Let’s start from the conditioning tensor: let’s go for a high bulge fraction, dark matter dominated, small galaxy:
We have successfully created a model that takes as input four numbers, that specify some properties of a galaxy, and it returns as output a realistic rotation curve for that galaxy. The gradual denoising pipeline that we used here is great since it allows us to simply try with another initial random tensor and we will get out a different rotation curve, but with the same features that we specified. This is useful to generate multiple instances of the same galaxy type.
In the Figure above we can se the temporal sequence of gradual denoising conditioned by the four input parameters in 30 steps. The generated rotation curve in the final step (orange curve, rightmost plot) is compared to circular velocity of the bulge component (red dotted) and dark matter component (black dotted) of a galaxy model with parameters close to those used for the curve generation: \(M_{\rm bul}/M_\star = 0.75\), \(\log(M_\star/M_{\rm halo})=-1.1\), \(\log(R_{\rm disc}/R_{\rm bul})=0.8\), \(\log M_\star = 10\).
Naturally, we can readily generate new samples of all sorts of galaxy rotation curve types.
As you can see, multiple instances of virtually any kind of rotation curve can be now generated by the model by gradually denoising initial Gaussian noise.
Final remarks
The rotation curves that I used here are a 6-parameters family, thus I kept the number of conditioning features smaller than this (i.e. 4) just to make sure that the model would not trivially learn to map the full rotation curve tensor into the initial 6 parameters.

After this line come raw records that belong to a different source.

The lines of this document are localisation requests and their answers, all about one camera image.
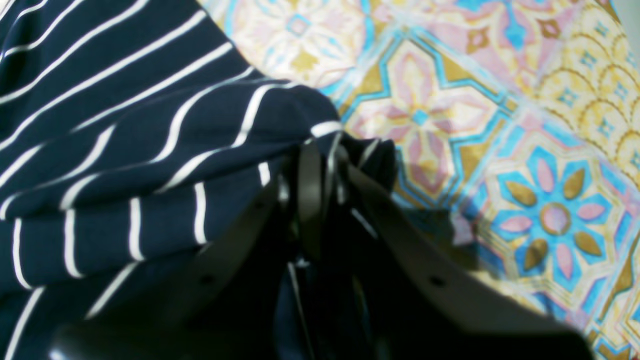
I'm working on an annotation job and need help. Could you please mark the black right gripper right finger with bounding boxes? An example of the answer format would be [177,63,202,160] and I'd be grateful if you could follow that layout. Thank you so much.
[330,147,593,360]

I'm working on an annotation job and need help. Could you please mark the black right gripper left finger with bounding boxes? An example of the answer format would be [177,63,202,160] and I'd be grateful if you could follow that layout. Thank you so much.
[50,142,323,360]

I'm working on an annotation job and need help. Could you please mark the navy white striped T-shirt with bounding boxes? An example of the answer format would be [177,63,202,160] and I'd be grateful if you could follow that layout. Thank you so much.
[1,0,397,360]

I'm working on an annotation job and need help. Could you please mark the colourful patterned tablecloth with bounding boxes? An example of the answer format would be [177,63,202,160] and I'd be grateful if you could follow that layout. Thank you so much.
[200,0,639,360]

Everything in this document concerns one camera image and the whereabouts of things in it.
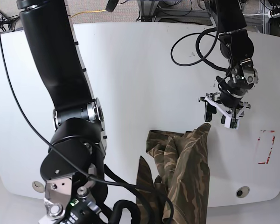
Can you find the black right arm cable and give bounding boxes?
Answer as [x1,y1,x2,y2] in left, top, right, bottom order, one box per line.
[0,0,175,224]

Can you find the camouflage T-shirt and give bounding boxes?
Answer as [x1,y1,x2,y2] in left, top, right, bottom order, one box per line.
[136,123,211,224]

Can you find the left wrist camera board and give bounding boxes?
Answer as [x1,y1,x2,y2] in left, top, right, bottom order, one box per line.
[230,118,239,129]

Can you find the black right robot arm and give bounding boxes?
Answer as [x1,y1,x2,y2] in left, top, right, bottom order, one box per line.
[17,0,108,224]

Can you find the aluminium frame stand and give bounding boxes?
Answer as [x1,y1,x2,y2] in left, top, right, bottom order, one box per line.
[136,0,192,22]

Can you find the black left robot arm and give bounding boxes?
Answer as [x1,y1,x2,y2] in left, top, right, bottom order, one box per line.
[196,0,259,129]

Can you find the red tape rectangle marking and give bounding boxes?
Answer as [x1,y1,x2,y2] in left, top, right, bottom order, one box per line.
[254,130,276,165]

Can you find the table cable grommet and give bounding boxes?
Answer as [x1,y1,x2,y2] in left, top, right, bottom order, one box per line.
[32,181,45,193]
[236,186,250,198]

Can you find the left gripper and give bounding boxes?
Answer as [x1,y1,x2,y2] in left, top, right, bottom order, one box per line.
[199,58,259,129]

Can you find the yellow cable on floor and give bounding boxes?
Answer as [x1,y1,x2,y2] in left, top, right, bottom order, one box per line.
[70,10,108,18]

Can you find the black tripod legs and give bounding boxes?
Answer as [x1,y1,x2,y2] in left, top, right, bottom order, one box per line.
[0,9,21,33]

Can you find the left table cable grommet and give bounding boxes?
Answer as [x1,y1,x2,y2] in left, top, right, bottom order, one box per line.
[32,181,45,193]

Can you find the right table cable grommet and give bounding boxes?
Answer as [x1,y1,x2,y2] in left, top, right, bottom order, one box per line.
[236,186,250,198]

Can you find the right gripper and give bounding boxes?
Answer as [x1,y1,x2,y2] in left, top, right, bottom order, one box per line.
[38,177,112,224]

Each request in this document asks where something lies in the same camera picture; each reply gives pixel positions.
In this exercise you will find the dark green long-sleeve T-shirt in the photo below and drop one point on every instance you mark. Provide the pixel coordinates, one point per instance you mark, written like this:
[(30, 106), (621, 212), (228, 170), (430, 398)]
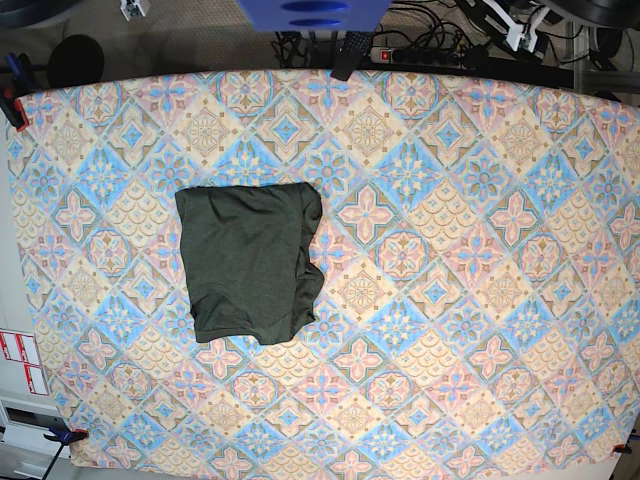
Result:
[(246, 256)]

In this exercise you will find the black remote-like device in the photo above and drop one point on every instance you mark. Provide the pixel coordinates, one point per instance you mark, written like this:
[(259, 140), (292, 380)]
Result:
[(356, 45)]

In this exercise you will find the blue plastic box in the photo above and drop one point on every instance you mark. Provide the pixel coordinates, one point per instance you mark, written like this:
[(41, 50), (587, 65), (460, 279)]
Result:
[(300, 15)]

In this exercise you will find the colourful patterned tablecloth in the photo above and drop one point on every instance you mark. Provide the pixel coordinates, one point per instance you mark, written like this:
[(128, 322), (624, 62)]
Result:
[(479, 244)]

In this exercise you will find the clamp bottom right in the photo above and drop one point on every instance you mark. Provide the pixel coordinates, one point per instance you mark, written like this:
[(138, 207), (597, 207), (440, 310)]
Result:
[(622, 449)]

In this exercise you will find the black round stool base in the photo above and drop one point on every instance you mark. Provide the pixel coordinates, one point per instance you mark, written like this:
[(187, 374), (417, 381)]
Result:
[(77, 60)]

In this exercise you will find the blue clamp top left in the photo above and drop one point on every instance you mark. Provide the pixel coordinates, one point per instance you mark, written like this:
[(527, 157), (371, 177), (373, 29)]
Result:
[(11, 105)]

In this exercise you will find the blue clamp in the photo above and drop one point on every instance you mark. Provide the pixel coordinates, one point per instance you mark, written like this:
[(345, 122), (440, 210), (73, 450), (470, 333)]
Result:
[(11, 105), (64, 438)]

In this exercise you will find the red white label stickers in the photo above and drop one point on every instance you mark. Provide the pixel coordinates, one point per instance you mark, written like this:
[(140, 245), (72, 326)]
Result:
[(20, 364)]

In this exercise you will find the blue clamp bottom left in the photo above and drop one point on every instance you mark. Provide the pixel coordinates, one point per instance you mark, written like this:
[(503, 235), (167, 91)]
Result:
[(64, 438)]

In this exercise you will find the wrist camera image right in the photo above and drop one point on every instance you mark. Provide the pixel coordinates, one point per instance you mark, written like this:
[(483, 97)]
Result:
[(522, 36)]

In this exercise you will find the black power strip red switch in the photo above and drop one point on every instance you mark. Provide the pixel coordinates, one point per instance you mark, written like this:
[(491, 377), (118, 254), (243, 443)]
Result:
[(413, 57)]

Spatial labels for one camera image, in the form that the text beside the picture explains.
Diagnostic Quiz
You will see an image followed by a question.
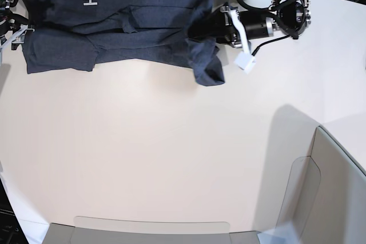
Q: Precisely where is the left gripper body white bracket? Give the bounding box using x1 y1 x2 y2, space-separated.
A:
220 6 252 55

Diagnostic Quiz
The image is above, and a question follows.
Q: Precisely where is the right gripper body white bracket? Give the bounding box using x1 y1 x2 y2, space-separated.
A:
1 25 34 52

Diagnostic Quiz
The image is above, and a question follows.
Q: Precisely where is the dark blue t-shirt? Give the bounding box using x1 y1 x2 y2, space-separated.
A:
22 0 225 86

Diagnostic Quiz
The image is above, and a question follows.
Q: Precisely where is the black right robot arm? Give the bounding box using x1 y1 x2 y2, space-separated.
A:
1 0 29 51

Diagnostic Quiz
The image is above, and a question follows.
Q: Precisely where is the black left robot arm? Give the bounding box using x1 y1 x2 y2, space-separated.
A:
188 0 311 73

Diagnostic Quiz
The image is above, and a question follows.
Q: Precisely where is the grey right side partition panel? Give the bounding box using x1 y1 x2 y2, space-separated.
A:
276 126 366 244

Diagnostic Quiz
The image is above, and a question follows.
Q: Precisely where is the grey partition panel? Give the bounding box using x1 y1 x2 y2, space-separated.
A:
276 126 366 244
42 223 260 244

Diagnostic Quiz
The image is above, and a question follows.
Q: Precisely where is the grey front partition panel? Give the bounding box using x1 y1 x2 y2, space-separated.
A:
42 223 260 244

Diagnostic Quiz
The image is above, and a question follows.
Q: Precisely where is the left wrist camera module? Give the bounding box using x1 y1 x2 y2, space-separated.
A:
234 51 256 74

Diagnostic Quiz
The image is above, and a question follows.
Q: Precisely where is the clear acrylic right panel bracket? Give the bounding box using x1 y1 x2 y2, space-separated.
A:
276 156 321 232

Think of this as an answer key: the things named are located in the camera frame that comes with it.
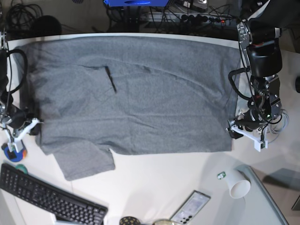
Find green round object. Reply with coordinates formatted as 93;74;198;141
16;164;28;174

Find black round object at edge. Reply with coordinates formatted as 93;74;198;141
295;76;300;93

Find blue orange tape measure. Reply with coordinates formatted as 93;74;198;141
1;143;27;162

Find black gold dotted round object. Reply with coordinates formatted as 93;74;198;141
119;217;141;225

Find glass side table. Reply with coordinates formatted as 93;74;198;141
229;165;300;225

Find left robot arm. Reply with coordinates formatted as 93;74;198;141
227;0;300;151

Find small green white chip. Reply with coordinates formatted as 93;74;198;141
217;172;226;180

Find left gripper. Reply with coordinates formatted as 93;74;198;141
226;110;269;152

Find black computer keyboard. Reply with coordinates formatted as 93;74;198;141
0;163;108;225

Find smartphone in clear case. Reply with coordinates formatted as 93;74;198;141
170;190;211;225

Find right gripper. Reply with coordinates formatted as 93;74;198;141
0;106;44;152

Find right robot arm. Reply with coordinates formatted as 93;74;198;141
0;29;42;153

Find white paper cup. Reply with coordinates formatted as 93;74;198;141
225;169;251;199

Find gold rimmed round tin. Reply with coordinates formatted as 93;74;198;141
152;219;175;225

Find blue box with hole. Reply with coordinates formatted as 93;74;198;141
104;0;169;7

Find grey t-shirt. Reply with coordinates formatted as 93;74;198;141
20;37;240;181

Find white coiled cable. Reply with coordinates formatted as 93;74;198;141
262;109;290;144

In other words, had we given the model 6 conditioning features, it would have probably mapped with an identity the initial 6 parameters into the 6-dimensional latent space, and then the decoder would have learned the analytic forms of the curves from these 6 parameters. Hence, by having a 4 conditioning numbers I am sure that there are an infinite number of curves that can be generated by the model and associated with the conditioning input.
Naturally, this exercise could have been solved more easily without using this denoising scheme. However, it is useful to do it in this way since this mirrors very well all the principles that are used in state-of-the-art diffusion models.